Day 7 set me off. It was my weigh in day for Weight Watchers and was also the second week, in a row, where I didn't lose a single pound. In spite of promising myself, and several very informed people, that I'd focus on the changes in my body and the way my clothes fit, rather than the scale (as muscle weighs more than fat)...it was heartbreaking and I found myself very bitter and angry. I felt like I'd been killing myself for 3 weeks...all for nothing. Logically, I knew there were changes taking place but it hurt so much to get on that scale and not see it go down. Especially when I have so far to go to achieve my goal. Everyone says "once you start working out and gaining muscle, the weight seems like it's melting off so, three weeks in, I'm screaming inside...okay, and out...wondering when the "melting" begins. I didn't think it would be a massive amount of weight...but I expected SOMETHING. This day was bad...BAD...BAD! I was ticked all day long, negative all day long, and thought I'd throw in the towel all. day. long. I thought stupidly "seriously? I lost more weight when I wasn't killing myself every day! What the hell is the point of this?" Somehow, I was able to stay on track with my food...which is quite the big deal when you're the emotional eater I can be. And the next morning, I got up...and I did it all again. I was cussing again, not praying, but I was doing it. I cried the entire way through, for my heartbreak of no loss, for my muscles that were screaming...either way it was because I was in pain. But I did it...and then day 9 was better. Hard as hell, still. But better. Then day 10...I thought I deserved a party! I didn't let my emotions get the best of me and I didn't give up. A year ago...I honestly think I would have.

So this was me vs
Jillian Michaels 30 Day Shred: Level 2. Lisa: 2 - Jillian: 0. Hell to the yeah! I'm winning...and I'm never, ever, going back.


Mandy here again...I thought we'd keep going with the Transformation Tuesday and brag a little on myself... which honestly, I never do! That's quite a hard thing for me to do at times! I never give myself enough credit... so while I am feeling like I should, I'm gonna go with it!

If you have ever checked out the links I give you for the workout videos I do, I almost always link to my favorite workout dvd website, CollageVideo.com. Their website is always up to date with the latest new workout dvd's... and even better, you can always find a clip with a preview of any dvd - so helpful!

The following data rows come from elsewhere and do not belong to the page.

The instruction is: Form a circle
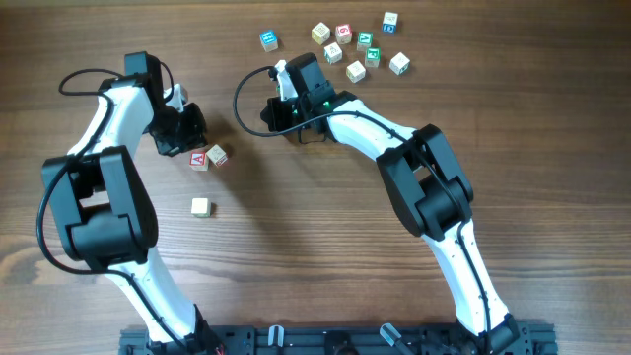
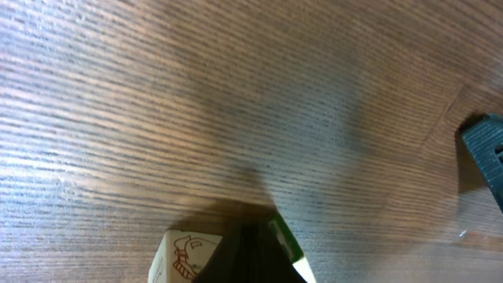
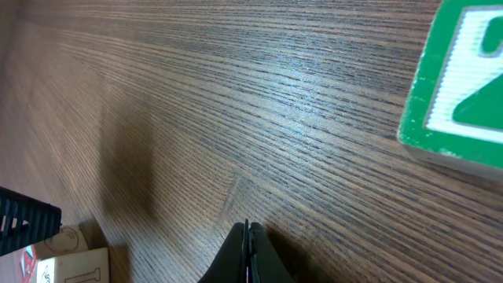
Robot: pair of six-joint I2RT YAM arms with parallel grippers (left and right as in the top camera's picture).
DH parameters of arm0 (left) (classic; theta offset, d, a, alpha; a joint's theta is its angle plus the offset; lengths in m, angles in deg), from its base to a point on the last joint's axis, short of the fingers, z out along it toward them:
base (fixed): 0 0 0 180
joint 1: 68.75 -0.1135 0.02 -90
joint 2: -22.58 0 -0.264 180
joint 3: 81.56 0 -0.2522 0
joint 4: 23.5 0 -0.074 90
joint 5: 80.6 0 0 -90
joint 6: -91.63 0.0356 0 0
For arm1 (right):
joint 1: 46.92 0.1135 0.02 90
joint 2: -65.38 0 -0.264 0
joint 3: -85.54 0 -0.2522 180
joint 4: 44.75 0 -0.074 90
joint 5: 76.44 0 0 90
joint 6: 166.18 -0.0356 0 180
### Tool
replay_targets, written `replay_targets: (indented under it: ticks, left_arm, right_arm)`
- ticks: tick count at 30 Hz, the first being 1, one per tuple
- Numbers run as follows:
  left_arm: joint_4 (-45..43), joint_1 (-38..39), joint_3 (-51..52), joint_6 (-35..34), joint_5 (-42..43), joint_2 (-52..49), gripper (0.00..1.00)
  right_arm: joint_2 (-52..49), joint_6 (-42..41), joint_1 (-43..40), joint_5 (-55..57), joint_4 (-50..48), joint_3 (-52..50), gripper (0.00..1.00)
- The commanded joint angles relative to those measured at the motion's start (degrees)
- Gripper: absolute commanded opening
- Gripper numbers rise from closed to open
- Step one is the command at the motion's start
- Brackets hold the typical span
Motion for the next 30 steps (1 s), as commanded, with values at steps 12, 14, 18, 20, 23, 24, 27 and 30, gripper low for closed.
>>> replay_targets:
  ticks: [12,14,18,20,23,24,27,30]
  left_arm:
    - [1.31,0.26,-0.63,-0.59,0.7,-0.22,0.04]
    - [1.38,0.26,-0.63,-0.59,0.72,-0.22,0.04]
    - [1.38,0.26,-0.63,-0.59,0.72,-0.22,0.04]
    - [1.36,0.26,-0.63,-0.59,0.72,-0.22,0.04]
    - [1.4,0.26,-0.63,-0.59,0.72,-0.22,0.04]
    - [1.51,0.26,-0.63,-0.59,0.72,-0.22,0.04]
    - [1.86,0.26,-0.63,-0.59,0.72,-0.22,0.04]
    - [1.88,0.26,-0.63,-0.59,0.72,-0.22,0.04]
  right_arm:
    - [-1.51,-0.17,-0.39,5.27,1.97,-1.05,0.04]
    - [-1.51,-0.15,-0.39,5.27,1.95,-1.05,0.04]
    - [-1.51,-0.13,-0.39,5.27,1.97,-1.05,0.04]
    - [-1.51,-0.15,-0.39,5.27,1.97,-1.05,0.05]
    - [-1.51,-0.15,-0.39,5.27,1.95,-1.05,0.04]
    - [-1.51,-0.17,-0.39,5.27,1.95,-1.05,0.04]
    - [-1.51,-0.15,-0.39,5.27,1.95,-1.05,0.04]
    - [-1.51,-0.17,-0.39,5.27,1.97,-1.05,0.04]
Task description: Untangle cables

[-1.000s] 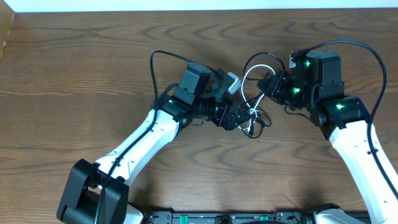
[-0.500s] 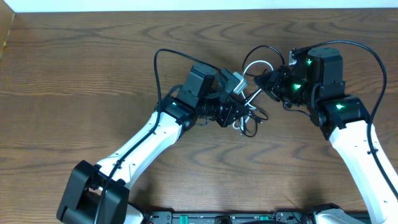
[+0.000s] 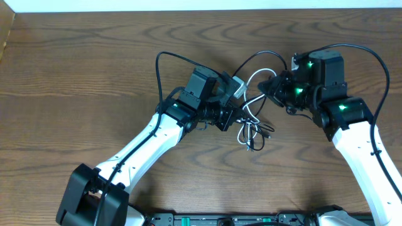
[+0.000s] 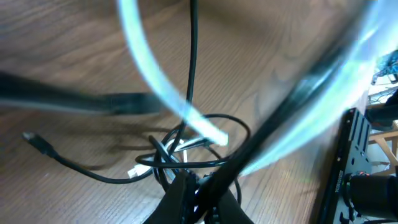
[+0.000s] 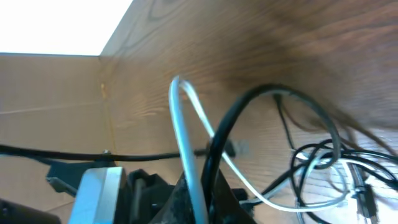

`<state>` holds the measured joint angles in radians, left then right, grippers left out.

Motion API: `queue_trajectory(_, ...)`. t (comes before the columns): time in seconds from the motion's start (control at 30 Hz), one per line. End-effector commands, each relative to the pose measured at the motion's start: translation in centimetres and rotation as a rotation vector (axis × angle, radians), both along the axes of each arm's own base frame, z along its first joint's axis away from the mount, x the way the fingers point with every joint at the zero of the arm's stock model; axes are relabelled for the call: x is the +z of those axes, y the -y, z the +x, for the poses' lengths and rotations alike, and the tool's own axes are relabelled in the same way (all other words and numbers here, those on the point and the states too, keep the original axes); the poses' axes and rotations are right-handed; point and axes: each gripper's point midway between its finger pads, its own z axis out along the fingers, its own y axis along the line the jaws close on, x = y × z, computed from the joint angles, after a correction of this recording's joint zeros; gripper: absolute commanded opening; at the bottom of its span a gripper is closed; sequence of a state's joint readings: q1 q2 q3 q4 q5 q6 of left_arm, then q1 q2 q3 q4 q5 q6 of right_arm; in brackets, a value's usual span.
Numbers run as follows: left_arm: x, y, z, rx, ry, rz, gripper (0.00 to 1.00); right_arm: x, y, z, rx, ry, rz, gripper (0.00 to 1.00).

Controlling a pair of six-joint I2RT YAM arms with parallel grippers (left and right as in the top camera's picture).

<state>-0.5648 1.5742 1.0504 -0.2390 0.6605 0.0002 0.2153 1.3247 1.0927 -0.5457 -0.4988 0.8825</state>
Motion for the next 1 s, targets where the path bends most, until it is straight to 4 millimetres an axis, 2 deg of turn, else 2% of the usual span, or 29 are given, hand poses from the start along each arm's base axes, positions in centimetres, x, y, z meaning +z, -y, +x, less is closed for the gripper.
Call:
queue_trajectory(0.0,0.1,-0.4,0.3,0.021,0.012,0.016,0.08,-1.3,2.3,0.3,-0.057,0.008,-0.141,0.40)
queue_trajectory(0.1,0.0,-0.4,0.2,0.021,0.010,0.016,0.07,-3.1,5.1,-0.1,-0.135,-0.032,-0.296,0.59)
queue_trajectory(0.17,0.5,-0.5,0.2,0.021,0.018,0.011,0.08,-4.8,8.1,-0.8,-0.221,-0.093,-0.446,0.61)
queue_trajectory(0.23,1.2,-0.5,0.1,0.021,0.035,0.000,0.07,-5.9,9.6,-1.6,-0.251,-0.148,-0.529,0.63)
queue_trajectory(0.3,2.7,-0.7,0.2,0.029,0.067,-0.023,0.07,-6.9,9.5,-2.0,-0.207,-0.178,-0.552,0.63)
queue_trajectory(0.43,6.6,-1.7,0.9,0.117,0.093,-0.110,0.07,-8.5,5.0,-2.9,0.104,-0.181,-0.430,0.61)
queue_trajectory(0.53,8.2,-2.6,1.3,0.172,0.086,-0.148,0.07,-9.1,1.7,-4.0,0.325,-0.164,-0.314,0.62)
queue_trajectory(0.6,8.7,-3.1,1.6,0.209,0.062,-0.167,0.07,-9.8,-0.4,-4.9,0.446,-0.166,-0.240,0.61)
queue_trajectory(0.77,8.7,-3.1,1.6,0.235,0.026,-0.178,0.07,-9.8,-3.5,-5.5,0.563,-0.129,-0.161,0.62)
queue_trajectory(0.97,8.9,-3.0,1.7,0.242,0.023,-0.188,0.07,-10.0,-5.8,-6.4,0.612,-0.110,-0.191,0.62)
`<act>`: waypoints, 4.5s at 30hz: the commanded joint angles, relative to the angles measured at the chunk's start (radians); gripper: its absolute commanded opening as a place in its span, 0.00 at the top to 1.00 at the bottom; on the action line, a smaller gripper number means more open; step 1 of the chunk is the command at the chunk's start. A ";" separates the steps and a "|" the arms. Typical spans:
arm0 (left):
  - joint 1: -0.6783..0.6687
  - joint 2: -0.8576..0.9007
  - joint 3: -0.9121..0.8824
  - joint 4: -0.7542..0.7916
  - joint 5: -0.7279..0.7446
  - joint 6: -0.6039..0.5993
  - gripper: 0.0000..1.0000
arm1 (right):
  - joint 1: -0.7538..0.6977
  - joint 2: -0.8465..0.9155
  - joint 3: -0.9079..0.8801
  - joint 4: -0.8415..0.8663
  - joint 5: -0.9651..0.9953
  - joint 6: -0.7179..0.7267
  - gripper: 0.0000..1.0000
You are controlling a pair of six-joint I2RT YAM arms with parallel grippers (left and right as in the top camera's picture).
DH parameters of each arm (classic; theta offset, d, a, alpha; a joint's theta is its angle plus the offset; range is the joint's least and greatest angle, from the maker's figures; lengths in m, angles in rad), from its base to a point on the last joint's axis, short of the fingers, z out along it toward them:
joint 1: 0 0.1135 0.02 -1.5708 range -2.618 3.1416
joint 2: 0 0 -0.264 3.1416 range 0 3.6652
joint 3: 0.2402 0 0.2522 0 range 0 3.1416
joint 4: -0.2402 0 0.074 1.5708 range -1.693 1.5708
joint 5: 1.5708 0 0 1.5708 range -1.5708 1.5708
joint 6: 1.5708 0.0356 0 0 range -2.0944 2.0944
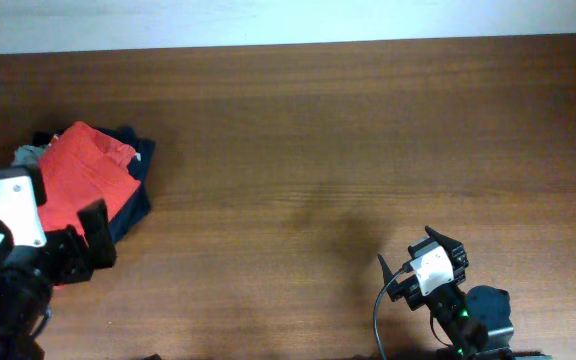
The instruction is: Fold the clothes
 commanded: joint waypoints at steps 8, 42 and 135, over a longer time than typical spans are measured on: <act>-0.006 0.002 0.005 -0.133 0.011 0.006 0.01 | 0.009 -0.010 -0.006 -0.002 -0.010 0.012 0.01; -0.195 -0.384 -0.749 0.652 -0.015 0.069 0.01 | 0.009 -0.010 -0.006 -0.002 -0.010 0.012 0.01; -0.402 -0.937 -1.538 1.100 -0.173 0.039 0.01 | 0.009 -0.010 -0.006 -0.002 -0.010 0.012 0.02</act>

I sent in my "story" to Collage's website... and got a request from them to send more pictures to use in the monthly catalog that they send out every month! I was so excited! It came in the mail today... they put me on two different pages!! Okay, same picture on each page... but I'm okay with that! Here are the pictures :)
I'm so excited! This is the first time I have had anything printed in a magazine :) I am in an informercial for the Firm... JR (my husband) and I were their first "couple" ever to be featured in their infomercials! My co-worker still to this day won't leave my husband alone with what they quoted him saying... "I literally watched her butt lift"...LOL! Oh the joys of editing! If you are interested in seeing this, we are all throughout the infomercial... gotta watch for us! :)

Firm Wave Infomercial Part One


Firm Wave Infomercial Part Two

Firm Wave Infomercial Part Three

Whew... that's enough for one day, I think :)

See you soon!

Sunday, August 30, 2009

Such a great weekend....

The things we as parents do for our kiddos....Maddie decided to play "dress up" with mommy and daddy... I thankfully got the cute pink bunny ears ;)And then Maddie pulled out her head bands... and thought mommy needed two... or three in her hair...How was your weekend? Friday night, Lisa came over! If you did not catch her guest post a few weeks ago, check out it here!! I had not seen her in a couple of weeks... and let me tell you, the girl is shrinking right before my eyes. She looks incredible! :) I was so glad to see her... I missed my Lisa time! Lisa will be back on Tuesday with another guest blog to recap her experience with Level 2 of Jillian's 30 Day Shred! Be sure to check back for that and cheer her on!

Saturday, we spent the day lounging around doing a little bit of laundry and dishes. JR and I watched Spider Man 2 while Maddie napped... it's so nice to sit and relax with my hubby! We don't seem to have that opportunity often anymore so I really took advantage of some cuddle time with him!

As for today, I got to sleep in thanks to my amazing hubby... did a TON of coupon clipping (anyone else a coupon clipper?!), a quick run to Publix for a yummy turkey and swiss sub... and now I'm sitting here watching "The Notebook"... can I just say, I LOVE this movie?! I kind of have a girl crush on Rachel McAdams... and a TOTAL crush on Ryan Gosling AND James Marsden... Ca-Ching!!!

James Marsden's wife has family not too far from where we live... a friend of ours would see him at Panera almost every day... and JR and I saw him and his son at Kroger some time earlier this year, too!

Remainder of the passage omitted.